RU2454272C1 - Mixer (versions) - Google Patents

Abstract

FIELD: process engineering.

SUBSTANCE: invention relates to mixers of components transferred by main pipelines and may be used in oil industry, oil processing and petrochemical industries. Proposed device comprises case, branch pipe to discharge first fluid component, branch pipe to discharge second fluid component supporting device to discharge second fluid component made up of tube with curved end whereon distribution head is fitted via split joint. Said distribution head consists of bearing tube with multibeam disks or several row of nozzles with axial bores. Said multibeam disks feature different diameters and are arranged on said bearing tube so that beams of every next disk are shifted relative to beams of previous disk. Said nozzle also feature different length.

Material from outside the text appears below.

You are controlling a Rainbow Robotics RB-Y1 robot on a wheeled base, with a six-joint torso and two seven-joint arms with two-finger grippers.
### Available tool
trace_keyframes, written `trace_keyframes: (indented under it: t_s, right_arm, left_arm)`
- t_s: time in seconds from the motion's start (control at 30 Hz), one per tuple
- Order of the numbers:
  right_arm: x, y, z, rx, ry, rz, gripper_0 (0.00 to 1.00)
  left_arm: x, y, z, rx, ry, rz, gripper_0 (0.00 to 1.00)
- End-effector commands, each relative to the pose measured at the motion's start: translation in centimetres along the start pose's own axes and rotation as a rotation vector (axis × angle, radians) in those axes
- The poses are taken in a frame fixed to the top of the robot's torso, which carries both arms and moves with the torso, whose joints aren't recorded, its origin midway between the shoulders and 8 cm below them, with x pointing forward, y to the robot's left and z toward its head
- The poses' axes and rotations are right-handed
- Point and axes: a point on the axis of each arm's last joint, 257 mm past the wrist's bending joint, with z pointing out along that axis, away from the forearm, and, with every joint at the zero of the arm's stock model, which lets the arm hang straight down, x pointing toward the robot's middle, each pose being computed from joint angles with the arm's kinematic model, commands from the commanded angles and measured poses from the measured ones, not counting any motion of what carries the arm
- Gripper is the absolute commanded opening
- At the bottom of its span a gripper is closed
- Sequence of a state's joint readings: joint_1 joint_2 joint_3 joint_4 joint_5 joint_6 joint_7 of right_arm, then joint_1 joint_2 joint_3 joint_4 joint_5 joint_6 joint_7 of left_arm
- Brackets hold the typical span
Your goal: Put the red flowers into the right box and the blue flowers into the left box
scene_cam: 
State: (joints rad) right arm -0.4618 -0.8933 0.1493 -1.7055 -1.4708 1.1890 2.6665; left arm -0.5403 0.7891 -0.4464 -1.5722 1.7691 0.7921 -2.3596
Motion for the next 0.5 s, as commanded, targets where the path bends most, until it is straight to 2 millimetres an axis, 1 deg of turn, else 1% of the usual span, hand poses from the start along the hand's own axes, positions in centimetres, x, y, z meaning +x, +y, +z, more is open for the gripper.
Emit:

EFFECT: uniform distribution of components to be mixed.

14 cl, 5 dwg

Description

The device relates to the oil, refining, petrochemical and other industries and can be used to uniformly mix mutually dissolving components during their transportation through main pipelines.

For example, during oil and gas production at the facilities for their preparation, unstable condensate is formed - a wide fraction of light hydrocarbons (BFLH). Currently developed a technology and device for the rational separation of BFLH at the facilities for their preparation into gas and liquid phases. At the same time, the obtained liquid phase is added to the crude oil, thereby increasing the content of gasoline fractions in the oil, reducing its viscosity while maintaining the saturated vapor pressure in the resulting mixture of oil with the liquid phase of BFLH within the established norms. However, in real conditions, the amount of NGL supplied continuously changes, the rate of its supply to the oil stream changes.

When carrying out the operation of introducing the liquid phase of BFLH directly into the pipeline with marketable oil and mixing these liquid components to obtain a homogeneous mixture over the entire cross section of the pipeline with a varied amount of BFLH supplied, it is necessary to install a mixing device in this pipeline. The design and location of such a device should ensure that the task is performed at any ratio of the mixed components and their flow rates.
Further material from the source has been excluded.